I wrote a translator (described yesterday) that converts a particular flat file format to XML, and another from the XML format back into the flat file.
The flat file has a line-at-a-time format with the first token on a line determining the type of the data on the line. The lines are in a hierarchical data structure, with various first-position tokens specifying the hierarchy.
I made an object that contained an XML::Writer object and a hash of anonymous subs, where the key to the hash is the first-position token. The code in the anonymous subs parsed the line of the flatfile, and then send this data to XML::Writer to create the XML formatted text. I used four types of calls to XML::Writer: emptyTag, startTag, endTag, and within_element.
The emptyTag calls were easiest. No hierarchy,
just a single tag with parameters.
The startTag calls open up a section of hierarchy.
This is also easy.
The endTag calls were slightly trickier. My code
could detect where a piece of hierarchy was
supposed to end. To remember what kind of closing
tag is needed, the within_element call detects
if a particular tag has been opened. This
approach wouldn't work for multiple levels of
hierarchy, but this format doesn't have that.
Other tools with different formats may have
this requirement, so this may need to be
revisited someday.
Any good translator should make a lossless
round-trip with the data, unlike babelfish.
I used XML::Twig to process the data and recreate
the flat file. I used a hash of TwigHandlers,
which called separate subs for each type of
tag. I noticed that there is symmetry in the
code with the parser and the writer of the
data, particularly in the code that has to
read the flat file and understand the order of
the fields. This same ordering is needed to
take the XML field values and put them into
the flat file. I was not able to take advantage
of this symmetry, so I ended up with code that
I feel could be improved somehow. I also ended
up with the fields being described in the
module documentation, so now I have the order
in three places instead of one. Darn!
I used the XPath approach to parse the XML.
I had the problem that the flat file data was
not available until the closing tags were
parsed, so things tended to come out in an order
reminiscent of reverse polish notation. I used
some local variables to store things so that
they could be written out in the correct order
once the closing tag was detected. This is
analogous and possibly symmetric with the endTag
manipulations in the XML writer. Once again,
it will cause problems when deeper hierarchy is
needed and is an opportunity for removal of
redundancy in the code.
The biggest challenge in this project was
determining the proper type of calls to use
in XML::Twig. There are many to choose from!

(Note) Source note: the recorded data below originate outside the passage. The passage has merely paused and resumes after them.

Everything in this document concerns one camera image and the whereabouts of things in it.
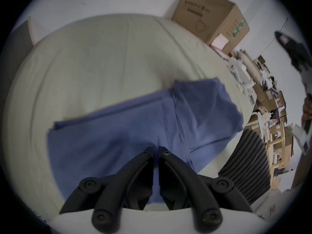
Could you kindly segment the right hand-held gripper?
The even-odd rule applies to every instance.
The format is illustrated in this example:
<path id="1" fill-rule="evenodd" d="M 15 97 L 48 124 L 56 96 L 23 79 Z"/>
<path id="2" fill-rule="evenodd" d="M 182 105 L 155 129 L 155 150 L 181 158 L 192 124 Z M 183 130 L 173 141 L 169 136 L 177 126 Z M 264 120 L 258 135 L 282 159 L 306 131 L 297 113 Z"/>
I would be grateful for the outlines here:
<path id="1" fill-rule="evenodd" d="M 307 99 L 311 101 L 312 99 L 312 70 L 308 69 L 301 72 L 302 82 L 306 88 Z M 307 155 L 311 148 L 311 136 L 312 136 L 312 126 L 311 119 L 307 120 L 306 123 L 299 127 L 297 124 L 292 130 L 292 135 L 297 140 L 299 147 L 302 150 L 303 155 Z"/>

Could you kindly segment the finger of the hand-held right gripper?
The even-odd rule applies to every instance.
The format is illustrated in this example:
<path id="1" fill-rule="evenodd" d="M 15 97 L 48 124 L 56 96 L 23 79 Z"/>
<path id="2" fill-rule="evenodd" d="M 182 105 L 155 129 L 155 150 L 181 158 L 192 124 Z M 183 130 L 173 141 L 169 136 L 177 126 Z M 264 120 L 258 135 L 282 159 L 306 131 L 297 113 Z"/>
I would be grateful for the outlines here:
<path id="1" fill-rule="evenodd" d="M 275 37 L 280 46 L 287 52 L 291 64 L 297 71 L 311 71 L 311 58 L 302 43 L 298 43 L 291 37 L 275 31 Z"/>

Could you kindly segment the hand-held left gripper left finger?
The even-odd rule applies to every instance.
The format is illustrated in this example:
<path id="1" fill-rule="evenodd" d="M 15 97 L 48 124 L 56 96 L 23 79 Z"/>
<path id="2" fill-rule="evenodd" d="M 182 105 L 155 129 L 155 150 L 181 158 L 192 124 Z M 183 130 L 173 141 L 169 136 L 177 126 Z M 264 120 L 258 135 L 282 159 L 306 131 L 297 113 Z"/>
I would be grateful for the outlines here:
<path id="1" fill-rule="evenodd" d="M 75 213 L 94 209 L 91 223 L 101 233 L 115 233 L 122 208 L 143 210 L 153 194 L 154 148 L 148 147 L 116 174 L 80 181 L 60 210 Z"/>

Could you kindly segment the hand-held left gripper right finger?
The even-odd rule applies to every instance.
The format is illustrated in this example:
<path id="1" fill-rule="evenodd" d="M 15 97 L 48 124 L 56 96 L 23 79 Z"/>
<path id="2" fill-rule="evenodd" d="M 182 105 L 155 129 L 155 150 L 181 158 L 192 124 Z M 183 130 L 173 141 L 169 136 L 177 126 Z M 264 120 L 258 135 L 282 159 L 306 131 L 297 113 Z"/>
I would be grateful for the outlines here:
<path id="1" fill-rule="evenodd" d="M 198 231 L 213 232 L 221 226 L 220 207 L 252 213 L 250 204 L 232 180 L 199 175 L 165 147 L 158 150 L 160 195 L 169 210 L 192 208 Z"/>

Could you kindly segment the person's right hand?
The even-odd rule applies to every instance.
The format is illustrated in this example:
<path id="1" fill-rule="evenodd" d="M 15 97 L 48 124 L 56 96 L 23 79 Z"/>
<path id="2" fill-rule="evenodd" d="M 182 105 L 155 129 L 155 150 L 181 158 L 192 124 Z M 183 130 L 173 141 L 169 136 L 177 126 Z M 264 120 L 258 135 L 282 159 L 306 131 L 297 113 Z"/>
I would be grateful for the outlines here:
<path id="1" fill-rule="evenodd" d="M 301 118 L 302 127 L 306 125 L 307 121 L 312 119 L 312 101 L 306 97 L 303 104 L 303 115 Z"/>

XML::Writer was much easier. This follows
the general principle that it is easier to
transmit than to receive.
New Modules and other activities
Installed Spreadsheet::WriteExcel with cpan.
Install okay.
Tried test program from previous version (0.39)
It broke compatibility with gnumeric, so I reported
the problem to jmcnamara with msg on perlmonks.
I hope he fixes it, I really like both WriteExcel
and gnumeric.
Installed Math::SnapTo with cpan
Install was okay, except I got an old version
so I reinstalled by hand, which worked fine.
Tried a bunch of test cases, I wouldn't use this
module - it seems to have many bugs.
Posted on problems with a new snippet. Noted that
root cause of rounding problems were caused
by typing lots of digits of pi instead of
using 4*atan2(1,1).
Re:SAX
toma on 2002-12-28T10:17:11
I'll give SAX a try. I have no problems with rewriting all my code, especially since I am trying to create an example for others to follow, not just a quick solution for a specific problem.Perl & XML has a chapter on SAX. I'll start there, and I have ordered the New Riders book. Let me know if you have more recommendations for good SAX tutorials or documentation! Otherwise I'll just start slogging through XML::SAX::Intro and friends.
As I mentioned, I am particularly interested in exploiting the symmetry between reading and writing a quasi-flat (lumpy?) file. Is there a trick that will let me accomplish this? The existance of such a trick would be a light at the end of the tunnel for me.
I would like to be able to create a SAX driver for my non-XML source that can do this. This would enable me to change the code in only one place when I need to fix a bug or adapt to changes in the quasi-flat file format. As my code stands now, I will have to change both the reader and the writer.
Thanks,
-tomaRe:SAX
Matts on 2002-12-28T11:41:20
Unfortunately in SAX readers and writers are distinct too, simply because the operations tend to be very different. So you would have to write separate modules that did both.
However there's nothing stopping you unifying some of the code if it's relevant to do that. You could put functions that you would use for both reading and writing in a separate package.
A good example to look at for readers is Pod::SAX. Also check out XML::Generator::DBI. As far as writers go, there's not much detail on them. I tend to use readers only, and for writing I'll use a formatter like XSLT, but you probably need something a bit more strict with regard to whitespace than XSLT. Luckily SAX is optimised for filtering/writing, so those will be the easy bits.